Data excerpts

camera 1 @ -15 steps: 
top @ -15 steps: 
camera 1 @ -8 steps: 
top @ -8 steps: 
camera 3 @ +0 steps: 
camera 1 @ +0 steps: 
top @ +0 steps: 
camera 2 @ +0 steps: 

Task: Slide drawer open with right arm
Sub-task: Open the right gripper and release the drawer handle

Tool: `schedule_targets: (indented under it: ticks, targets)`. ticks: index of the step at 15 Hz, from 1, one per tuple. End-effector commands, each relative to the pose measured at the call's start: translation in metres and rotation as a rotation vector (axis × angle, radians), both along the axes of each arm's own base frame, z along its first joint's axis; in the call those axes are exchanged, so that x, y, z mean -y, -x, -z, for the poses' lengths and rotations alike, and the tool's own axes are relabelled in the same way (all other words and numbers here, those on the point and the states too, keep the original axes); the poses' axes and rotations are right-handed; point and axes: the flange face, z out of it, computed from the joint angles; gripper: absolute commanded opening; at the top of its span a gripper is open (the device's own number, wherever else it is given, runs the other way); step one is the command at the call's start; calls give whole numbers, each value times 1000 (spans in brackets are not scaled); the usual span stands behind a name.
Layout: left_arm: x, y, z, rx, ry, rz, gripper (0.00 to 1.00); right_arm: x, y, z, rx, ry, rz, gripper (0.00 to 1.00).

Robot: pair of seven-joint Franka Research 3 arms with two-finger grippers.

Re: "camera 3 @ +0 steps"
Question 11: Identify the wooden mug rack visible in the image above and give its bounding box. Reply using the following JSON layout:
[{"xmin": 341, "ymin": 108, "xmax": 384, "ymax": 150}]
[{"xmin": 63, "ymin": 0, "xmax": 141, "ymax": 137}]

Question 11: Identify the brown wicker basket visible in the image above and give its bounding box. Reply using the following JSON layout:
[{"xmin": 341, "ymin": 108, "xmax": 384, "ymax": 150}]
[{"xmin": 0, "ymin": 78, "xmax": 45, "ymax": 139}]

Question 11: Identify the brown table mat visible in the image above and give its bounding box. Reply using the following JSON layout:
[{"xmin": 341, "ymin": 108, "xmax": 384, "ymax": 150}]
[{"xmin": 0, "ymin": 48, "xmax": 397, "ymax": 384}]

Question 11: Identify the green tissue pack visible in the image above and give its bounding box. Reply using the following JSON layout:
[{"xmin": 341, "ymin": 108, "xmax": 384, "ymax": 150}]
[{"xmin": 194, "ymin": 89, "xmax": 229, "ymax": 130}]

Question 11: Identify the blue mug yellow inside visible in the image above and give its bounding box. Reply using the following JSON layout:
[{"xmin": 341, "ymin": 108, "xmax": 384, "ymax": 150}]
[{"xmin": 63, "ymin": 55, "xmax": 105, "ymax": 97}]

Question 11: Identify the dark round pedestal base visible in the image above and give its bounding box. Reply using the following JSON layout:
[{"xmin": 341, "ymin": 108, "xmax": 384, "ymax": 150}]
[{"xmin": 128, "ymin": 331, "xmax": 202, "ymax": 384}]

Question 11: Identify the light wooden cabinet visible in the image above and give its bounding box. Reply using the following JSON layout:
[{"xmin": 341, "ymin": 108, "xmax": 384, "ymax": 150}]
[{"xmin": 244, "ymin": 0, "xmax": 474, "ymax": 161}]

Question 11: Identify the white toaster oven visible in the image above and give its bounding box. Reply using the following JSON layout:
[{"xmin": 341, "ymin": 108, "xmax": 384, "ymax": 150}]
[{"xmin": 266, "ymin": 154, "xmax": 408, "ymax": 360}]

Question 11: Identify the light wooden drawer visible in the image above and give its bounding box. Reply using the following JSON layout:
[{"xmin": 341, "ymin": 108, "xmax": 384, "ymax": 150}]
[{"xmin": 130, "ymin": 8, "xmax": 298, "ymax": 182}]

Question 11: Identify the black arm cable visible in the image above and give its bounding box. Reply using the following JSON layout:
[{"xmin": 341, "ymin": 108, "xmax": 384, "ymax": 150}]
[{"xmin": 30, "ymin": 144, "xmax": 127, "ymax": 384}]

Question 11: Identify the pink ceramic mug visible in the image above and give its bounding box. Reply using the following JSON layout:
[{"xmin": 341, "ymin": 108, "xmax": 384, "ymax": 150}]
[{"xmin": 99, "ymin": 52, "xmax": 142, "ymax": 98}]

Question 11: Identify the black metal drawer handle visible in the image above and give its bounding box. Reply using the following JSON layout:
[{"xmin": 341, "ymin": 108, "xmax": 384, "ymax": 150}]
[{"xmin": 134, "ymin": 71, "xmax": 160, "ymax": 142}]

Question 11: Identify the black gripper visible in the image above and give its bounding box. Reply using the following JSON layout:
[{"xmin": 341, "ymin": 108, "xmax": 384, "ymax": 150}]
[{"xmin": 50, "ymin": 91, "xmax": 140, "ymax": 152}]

> [What the exercise asks]: Could every entry be given again exactly, with no line skipped?

> [Output of the task]:
camera 1 @ -15 steps: 
top @ -15 steps: 
camera 1 @ -8 steps: 
top @ -8 steps: 
camera 3 @ +0 steps: 
camera 1 @ +0 steps: 
top @ +0 steps: 
camera 2 @ +0 steps: 

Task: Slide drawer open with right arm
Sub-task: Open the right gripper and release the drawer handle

Tool: `schedule_targets: (indented under it: ticks, targets)`. ticks: index of the step at 15 Hz, from 1, one per tuple. End-effector commands, each relative to the pose measured at the call's start: translation in metres and rotation as a rotation vector (axis × angle, radians), both along the axes of each arm's own base frame, z along its first joint's axis; in the call those axes are exchanged, so that x, y, z mean -y, -x, -z, for the poses' lengths and rotations alike, and the tool's own axes are relabelled in the same way (all other words and numbers here, those on the point and the states too, keep the original axes); the poses' axes and rotations are right-handed; point and axes: the flange face, z out of it, computed from the joint angles; gripper: absolute commanded opening; at the top of its span a gripper is open (the device's own number, wherever else it is given, runs the other way); step one is the command at the call's start; calls give whole numbers, each value times 1000 (spans in brackets are not scaled); the usual span stands behind a name.
Layout: left_arm: x, y, z, rx, ry, rz, gripper (0.00 to 1.00); right_arm: x, y, z, rx, ry, rz, gripper (0.00 to 1.00).

Robot: pair of seven-joint Franka Research 3 arms with two-finger grippers.

Re: "camera 3 @ +0 steps"
Question 11: Identify the wooden mug rack visible in the image above and give its bounding box. Reply using the following JSON layout:
[{"xmin": 341, "ymin": 108, "xmax": 384, "ymax": 150}]
[{"xmin": 63, "ymin": 0, "xmax": 141, "ymax": 137}]

Question 11: Identify the brown wicker basket visible in the image above and give its bounding box. Reply using the following JSON layout:
[{"xmin": 341, "ymin": 108, "xmax": 384, "ymax": 150}]
[{"xmin": 0, "ymin": 78, "xmax": 45, "ymax": 139}]

Question 11: Identify the brown table mat visible in the image above and give its bounding box. Reply using the following JSON layout:
[{"xmin": 341, "ymin": 108, "xmax": 384, "ymax": 150}]
[{"xmin": 0, "ymin": 48, "xmax": 397, "ymax": 384}]

Question 11: Identify the green tissue pack visible in the image above and give its bounding box. Reply using the following JSON layout:
[{"xmin": 341, "ymin": 108, "xmax": 384, "ymax": 150}]
[{"xmin": 194, "ymin": 89, "xmax": 229, "ymax": 130}]

Question 11: Identify the blue mug yellow inside visible in the image above and give its bounding box. Reply using the following JSON layout:
[{"xmin": 341, "ymin": 108, "xmax": 384, "ymax": 150}]
[{"xmin": 63, "ymin": 55, "xmax": 105, "ymax": 97}]

Question 11: Identify the dark round pedestal base visible in the image above and give its bounding box. Reply using the following JSON layout:
[{"xmin": 341, "ymin": 108, "xmax": 384, "ymax": 150}]
[{"xmin": 128, "ymin": 331, "xmax": 202, "ymax": 384}]

Question 11: Identify the light wooden cabinet visible in the image above and give its bounding box. Reply using the following JSON layout:
[{"xmin": 341, "ymin": 108, "xmax": 384, "ymax": 150}]
[{"xmin": 244, "ymin": 0, "xmax": 474, "ymax": 161}]

Question 11: Identify the white toaster oven visible in the image above and give its bounding box. Reply using the following JSON layout:
[{"xmin": 341, "ymin": 108, "xmax": 384, "ymax": 150}]
[{"xmin": 266, "ymin": 154, "xmax": 408, "ymax": 360}]

Question 11: Identify the light wooden drawer visible in the image above and give its bounding box. Reply using the following JSON layout:
[{"xmin": 341, "ymin": 108, "xmax": 384, "ymax": 150}]
[{"xmin": 130, "ymin": 8, "xmax": 298, "ymax": 182}]

Question 11: Identify the black arm cable visible in the image above and give its bounding box. Reply using the following JSON layout:
[{"xmin": 341, "ymin": 108, "xmax": 384, "ymax": 150}]
[{"xmin": 30, "ymin": 144, "xmax": 127, "ymax": 384}]

Question 11: Identify the pink ceramic mug visible in the image above and give its bounding box. Reply using the following JSON layout:
[{"xmin": 341, "ymin": 108, "xmax": 384, "ymax": 150}]
[{"xmin": 99, "ymin": 52, "xmax": 142, "ymax": 98}]

Question 11: Identify the black metal drawer handle visible in the image above and give its bounding box. Reply using the following JSON layout:
[{"xmin": 341, "ymin": 108, "xmax": 384, "ymax": 150}]
[{"xmin": 134, "ymin": 71, "xmax": 160, "ymax": 142}]

Question 11: Identify the black gripper visible in the image above and give its bounding box. Reply using the following JSON layout:
[{"xmin": 341, "ymin": 108, "xmax": 384, "ymax": 150}]
[{"xmin": 50, "ymin": 91, "xmax": 140, "ymax": 152}]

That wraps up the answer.